Please find below an example on how to make frozen sections of QGel™ MT 3D Matrices for histology:

 

 

Histology: how to make frozen sections of QGel™ MT 3D Matrix


ABOUT THIS PROTOCOL: This is an example of how to freeze QGel™ MT 3D Matrix discs in order to make cryo-sections that will be used for histology. Further information on this protocol can be found in published literature (e.g.

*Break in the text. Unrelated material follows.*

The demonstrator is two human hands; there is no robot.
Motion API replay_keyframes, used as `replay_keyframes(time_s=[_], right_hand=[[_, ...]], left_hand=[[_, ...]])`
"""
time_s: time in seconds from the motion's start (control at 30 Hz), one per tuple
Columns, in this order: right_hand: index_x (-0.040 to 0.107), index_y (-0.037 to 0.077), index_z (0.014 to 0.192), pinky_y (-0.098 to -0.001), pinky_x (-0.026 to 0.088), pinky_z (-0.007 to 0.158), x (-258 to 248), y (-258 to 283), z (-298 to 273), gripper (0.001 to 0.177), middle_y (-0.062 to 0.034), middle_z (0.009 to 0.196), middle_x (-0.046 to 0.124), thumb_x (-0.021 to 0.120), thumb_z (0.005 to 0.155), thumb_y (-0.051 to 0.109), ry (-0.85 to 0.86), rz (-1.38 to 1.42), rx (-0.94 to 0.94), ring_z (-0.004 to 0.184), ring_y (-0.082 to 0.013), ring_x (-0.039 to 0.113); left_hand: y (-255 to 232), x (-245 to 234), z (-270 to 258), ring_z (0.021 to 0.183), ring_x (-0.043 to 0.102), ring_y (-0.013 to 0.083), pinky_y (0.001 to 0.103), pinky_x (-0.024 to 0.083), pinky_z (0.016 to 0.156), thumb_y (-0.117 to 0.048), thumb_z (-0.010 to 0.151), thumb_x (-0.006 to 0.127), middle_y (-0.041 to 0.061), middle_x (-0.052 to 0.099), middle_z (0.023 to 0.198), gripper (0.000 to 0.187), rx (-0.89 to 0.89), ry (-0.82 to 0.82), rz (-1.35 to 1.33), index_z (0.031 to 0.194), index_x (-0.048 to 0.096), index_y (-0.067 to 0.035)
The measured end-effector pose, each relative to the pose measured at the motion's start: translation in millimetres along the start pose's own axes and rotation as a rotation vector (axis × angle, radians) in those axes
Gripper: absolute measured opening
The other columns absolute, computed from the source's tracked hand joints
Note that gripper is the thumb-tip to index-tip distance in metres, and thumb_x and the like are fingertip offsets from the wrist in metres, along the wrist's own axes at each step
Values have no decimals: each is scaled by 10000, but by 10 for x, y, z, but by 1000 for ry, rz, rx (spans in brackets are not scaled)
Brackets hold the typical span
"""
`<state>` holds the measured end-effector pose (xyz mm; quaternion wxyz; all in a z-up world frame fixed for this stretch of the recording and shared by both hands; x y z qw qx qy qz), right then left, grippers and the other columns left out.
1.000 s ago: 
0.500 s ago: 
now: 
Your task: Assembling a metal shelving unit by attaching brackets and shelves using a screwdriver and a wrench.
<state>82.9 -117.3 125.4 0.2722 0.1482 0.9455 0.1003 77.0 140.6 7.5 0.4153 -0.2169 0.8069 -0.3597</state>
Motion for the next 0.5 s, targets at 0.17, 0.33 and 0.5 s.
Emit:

Kraehenbuehl T. et al, Biomaterials 2008). Note that this is only a guideline; volumes and concentrations of the different chemicals and incubation times require to be optimized depending on specific experimental conditions.


 

Suggested chemicals/solutions/kits:

  • Optimum Cutting Temperature (O.C.T.) compound
  • Plastic cassettes specially made for sample freezing

 

Brief procedure description:  

  1. Wash the gel discs with PBS for 10 minutes
  2. Place the gel disc samples in a 50:50 PBS:OCT solution for 30-40 minutes
  3. Transfer each sample in a plastic cassette specially made for sample freezing
  4. Leave the samples in 100%  OCT solution for 30 minutes prior to freezing. OCT has to infiltrate in the gel sample to avoid ice crystals that create holes in the sections.
  5. Dip the plastic containers in liquid nitrogen
  6. Store gels in the freezer (preferably at -80°C) until cryo-sectionning

 

Samples are then cut frozen with the microtome portion of the cryostat following standard protocols. The section is picked up on a glass slide and stained.

 

Important note 1:

Depending on the staining or immunoassay required to be done, samples may need to be fixed and permeabilized prior to OCT embedding .

 

Important note 2:

Gels without cells should be used as negative controls.